Can you quote, word for word, every line from the first line of the records below through the line containing "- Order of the", and nothing else?

» Supplied records
===

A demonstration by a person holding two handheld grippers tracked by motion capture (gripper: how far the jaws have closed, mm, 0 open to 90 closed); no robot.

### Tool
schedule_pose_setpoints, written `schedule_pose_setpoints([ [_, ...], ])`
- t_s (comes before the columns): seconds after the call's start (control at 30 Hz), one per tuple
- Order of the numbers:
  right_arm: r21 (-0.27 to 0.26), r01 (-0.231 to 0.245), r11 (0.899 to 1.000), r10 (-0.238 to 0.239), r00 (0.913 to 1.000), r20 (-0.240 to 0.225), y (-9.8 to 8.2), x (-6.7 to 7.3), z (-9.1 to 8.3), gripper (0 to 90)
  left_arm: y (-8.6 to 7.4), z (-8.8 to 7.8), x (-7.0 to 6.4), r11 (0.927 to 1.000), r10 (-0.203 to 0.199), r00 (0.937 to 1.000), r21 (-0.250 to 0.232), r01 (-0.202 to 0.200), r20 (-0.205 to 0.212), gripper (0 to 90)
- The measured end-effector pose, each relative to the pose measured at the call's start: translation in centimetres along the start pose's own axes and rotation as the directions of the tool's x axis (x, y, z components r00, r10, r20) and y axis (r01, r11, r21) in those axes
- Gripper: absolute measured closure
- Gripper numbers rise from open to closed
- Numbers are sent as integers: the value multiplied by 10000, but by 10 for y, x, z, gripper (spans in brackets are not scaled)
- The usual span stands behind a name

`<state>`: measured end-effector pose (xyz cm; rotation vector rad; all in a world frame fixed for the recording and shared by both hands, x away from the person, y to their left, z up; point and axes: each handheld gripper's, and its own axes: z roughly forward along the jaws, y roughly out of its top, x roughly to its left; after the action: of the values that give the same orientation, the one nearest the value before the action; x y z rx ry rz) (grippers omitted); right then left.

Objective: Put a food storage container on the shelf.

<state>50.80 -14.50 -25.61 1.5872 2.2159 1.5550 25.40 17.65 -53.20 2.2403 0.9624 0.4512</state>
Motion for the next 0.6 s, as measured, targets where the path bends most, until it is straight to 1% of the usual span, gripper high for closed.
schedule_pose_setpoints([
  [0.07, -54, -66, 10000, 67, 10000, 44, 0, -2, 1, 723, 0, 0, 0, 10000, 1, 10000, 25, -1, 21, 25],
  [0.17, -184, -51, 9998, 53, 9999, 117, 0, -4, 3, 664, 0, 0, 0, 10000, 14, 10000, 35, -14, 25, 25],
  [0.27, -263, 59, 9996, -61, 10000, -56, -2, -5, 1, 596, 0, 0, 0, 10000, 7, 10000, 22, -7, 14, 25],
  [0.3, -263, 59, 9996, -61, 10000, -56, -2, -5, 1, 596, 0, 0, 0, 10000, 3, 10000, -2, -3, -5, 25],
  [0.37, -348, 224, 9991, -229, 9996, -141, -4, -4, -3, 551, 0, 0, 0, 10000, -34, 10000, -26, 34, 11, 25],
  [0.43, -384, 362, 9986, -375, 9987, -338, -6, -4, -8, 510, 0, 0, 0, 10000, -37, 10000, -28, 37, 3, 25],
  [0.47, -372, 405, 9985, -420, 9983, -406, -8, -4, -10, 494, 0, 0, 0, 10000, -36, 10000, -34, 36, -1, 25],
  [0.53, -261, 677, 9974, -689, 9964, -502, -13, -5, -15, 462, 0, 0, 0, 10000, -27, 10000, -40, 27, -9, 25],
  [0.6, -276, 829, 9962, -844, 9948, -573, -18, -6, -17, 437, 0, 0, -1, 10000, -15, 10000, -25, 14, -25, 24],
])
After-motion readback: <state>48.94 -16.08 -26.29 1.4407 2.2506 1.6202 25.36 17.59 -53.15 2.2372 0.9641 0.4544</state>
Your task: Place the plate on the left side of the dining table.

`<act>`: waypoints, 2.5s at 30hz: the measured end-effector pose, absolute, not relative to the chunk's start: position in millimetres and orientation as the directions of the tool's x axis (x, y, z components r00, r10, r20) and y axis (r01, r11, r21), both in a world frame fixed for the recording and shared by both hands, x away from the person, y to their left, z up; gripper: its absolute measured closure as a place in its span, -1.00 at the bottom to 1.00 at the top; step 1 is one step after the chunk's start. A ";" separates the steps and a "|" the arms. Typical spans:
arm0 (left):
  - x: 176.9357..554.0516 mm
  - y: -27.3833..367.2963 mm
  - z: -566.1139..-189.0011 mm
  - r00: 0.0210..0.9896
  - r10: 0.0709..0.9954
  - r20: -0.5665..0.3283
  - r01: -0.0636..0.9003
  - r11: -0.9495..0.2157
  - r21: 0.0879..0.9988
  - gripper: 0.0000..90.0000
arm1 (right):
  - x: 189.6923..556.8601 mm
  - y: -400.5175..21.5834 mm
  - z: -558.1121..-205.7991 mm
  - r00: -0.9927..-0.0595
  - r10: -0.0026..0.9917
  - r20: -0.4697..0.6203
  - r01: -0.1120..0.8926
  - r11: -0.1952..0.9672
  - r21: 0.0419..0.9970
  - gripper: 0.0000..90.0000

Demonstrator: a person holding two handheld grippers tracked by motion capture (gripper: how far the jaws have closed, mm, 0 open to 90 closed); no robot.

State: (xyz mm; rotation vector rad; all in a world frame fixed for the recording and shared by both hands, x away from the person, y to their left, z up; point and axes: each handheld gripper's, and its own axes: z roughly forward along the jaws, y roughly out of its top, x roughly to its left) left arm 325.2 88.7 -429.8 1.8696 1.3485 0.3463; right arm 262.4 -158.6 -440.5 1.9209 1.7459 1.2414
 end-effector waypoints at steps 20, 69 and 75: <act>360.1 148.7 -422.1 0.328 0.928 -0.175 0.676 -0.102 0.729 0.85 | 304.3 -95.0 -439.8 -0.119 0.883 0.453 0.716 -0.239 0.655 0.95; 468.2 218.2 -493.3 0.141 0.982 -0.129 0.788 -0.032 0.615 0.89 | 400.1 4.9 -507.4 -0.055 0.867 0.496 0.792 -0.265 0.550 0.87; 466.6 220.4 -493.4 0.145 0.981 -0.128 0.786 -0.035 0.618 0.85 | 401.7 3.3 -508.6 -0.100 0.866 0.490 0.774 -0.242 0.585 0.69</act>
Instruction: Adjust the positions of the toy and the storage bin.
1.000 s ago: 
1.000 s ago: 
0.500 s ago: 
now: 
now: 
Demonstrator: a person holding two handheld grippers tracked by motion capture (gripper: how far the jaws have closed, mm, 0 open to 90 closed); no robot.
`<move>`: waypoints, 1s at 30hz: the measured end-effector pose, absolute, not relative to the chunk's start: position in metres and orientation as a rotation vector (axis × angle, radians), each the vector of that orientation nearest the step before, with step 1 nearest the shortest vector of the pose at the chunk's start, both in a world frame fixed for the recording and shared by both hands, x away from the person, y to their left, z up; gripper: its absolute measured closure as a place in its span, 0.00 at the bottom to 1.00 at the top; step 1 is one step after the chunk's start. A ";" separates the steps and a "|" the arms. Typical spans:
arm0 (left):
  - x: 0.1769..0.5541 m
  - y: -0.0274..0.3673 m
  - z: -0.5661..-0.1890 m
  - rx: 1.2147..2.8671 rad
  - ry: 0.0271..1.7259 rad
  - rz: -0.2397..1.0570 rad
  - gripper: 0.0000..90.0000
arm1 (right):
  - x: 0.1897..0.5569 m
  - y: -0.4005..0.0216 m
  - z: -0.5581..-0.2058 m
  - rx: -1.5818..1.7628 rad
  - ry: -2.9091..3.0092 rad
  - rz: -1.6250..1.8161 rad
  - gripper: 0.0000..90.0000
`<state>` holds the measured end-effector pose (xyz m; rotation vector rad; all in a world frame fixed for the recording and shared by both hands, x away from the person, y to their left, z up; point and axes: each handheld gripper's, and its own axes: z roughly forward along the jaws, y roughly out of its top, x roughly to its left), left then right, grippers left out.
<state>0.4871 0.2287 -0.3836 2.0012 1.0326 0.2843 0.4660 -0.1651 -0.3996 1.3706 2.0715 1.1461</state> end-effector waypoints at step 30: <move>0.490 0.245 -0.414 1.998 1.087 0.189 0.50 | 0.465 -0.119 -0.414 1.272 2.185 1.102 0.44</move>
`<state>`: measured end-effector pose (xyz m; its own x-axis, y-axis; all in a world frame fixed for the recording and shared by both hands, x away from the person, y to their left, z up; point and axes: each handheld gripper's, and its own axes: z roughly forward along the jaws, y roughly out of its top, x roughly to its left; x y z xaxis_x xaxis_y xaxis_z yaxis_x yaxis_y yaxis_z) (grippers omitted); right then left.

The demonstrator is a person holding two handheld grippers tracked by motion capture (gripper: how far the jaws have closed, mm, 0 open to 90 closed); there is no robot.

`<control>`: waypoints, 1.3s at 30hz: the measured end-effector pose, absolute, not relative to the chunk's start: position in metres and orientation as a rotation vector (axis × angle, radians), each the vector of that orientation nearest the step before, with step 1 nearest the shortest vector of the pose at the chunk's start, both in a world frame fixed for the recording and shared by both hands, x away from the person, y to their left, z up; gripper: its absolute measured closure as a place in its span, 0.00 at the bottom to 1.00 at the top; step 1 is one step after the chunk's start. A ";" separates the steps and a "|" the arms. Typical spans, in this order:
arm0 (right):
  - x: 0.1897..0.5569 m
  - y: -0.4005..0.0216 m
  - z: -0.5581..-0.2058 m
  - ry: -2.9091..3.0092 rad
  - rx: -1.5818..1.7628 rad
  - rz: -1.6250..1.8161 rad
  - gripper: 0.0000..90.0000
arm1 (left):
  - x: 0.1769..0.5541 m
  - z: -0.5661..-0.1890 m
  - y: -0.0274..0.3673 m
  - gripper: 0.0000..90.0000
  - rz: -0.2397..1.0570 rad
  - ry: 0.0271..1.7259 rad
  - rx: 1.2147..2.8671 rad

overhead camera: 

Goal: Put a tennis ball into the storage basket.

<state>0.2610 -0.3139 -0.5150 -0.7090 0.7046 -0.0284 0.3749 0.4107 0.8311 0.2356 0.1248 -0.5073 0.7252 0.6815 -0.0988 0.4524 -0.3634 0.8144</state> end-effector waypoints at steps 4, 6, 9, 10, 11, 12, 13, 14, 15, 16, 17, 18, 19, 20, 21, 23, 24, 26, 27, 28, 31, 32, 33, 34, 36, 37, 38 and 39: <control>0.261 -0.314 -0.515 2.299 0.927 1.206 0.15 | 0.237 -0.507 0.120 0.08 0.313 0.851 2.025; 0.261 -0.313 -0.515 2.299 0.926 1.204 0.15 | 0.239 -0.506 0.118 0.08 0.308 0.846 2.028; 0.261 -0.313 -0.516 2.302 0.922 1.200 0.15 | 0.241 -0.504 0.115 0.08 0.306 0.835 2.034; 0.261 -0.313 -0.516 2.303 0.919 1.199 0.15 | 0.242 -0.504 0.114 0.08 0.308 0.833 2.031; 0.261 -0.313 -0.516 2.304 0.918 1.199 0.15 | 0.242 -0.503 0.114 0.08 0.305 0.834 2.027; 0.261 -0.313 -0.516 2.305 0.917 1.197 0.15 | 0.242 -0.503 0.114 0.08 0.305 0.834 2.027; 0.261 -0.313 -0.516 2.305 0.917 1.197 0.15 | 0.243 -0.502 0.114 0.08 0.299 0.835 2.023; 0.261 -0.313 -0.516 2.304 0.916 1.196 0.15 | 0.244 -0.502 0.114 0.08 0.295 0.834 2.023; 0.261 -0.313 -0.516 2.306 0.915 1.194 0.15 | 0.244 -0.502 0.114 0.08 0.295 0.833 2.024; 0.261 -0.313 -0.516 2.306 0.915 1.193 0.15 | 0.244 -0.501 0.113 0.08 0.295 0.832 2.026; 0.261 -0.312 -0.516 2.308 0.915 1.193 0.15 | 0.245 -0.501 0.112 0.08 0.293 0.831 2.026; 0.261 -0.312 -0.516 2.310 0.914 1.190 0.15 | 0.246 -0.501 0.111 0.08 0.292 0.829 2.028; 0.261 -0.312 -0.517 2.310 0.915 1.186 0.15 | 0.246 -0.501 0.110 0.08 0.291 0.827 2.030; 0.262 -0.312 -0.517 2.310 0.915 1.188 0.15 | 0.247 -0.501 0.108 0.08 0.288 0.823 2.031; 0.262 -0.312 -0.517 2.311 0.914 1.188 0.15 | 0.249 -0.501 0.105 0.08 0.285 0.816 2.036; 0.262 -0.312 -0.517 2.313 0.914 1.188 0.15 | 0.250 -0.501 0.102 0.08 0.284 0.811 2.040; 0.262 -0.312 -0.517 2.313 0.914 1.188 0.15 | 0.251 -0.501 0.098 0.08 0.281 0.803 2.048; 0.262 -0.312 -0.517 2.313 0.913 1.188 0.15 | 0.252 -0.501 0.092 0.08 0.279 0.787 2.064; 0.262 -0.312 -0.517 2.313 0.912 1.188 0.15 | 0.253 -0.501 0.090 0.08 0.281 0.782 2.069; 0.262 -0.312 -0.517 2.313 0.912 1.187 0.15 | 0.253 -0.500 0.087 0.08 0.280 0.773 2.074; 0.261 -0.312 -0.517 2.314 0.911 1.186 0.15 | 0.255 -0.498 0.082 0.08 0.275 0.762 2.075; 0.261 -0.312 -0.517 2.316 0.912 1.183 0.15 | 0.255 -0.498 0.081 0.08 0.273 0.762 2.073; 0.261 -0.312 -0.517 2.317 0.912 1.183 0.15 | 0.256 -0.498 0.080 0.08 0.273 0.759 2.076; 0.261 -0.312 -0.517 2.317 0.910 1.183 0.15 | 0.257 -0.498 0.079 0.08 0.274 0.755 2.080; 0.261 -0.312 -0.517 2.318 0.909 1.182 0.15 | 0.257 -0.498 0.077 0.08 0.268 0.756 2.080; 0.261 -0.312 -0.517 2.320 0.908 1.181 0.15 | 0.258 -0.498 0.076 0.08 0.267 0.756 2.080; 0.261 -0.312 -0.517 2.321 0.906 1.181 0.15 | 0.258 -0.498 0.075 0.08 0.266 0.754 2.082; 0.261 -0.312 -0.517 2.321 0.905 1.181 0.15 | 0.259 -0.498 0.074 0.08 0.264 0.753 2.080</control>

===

» Problem solution
A demonstration by a person holding two handheld grippers tracked by motion capture (gripper: how far the jaws have closed, mm, 0 open to 90 closed); no robot.

### Tool
schedule_pose_setpoints, written `schedule_pose_setpoints([ [_, ...], ])`
- t_s (comes before the columns): seconds after the call's start (control at 30 Hz), one per tuple
- Order of the numbers:

The output contains nothing further.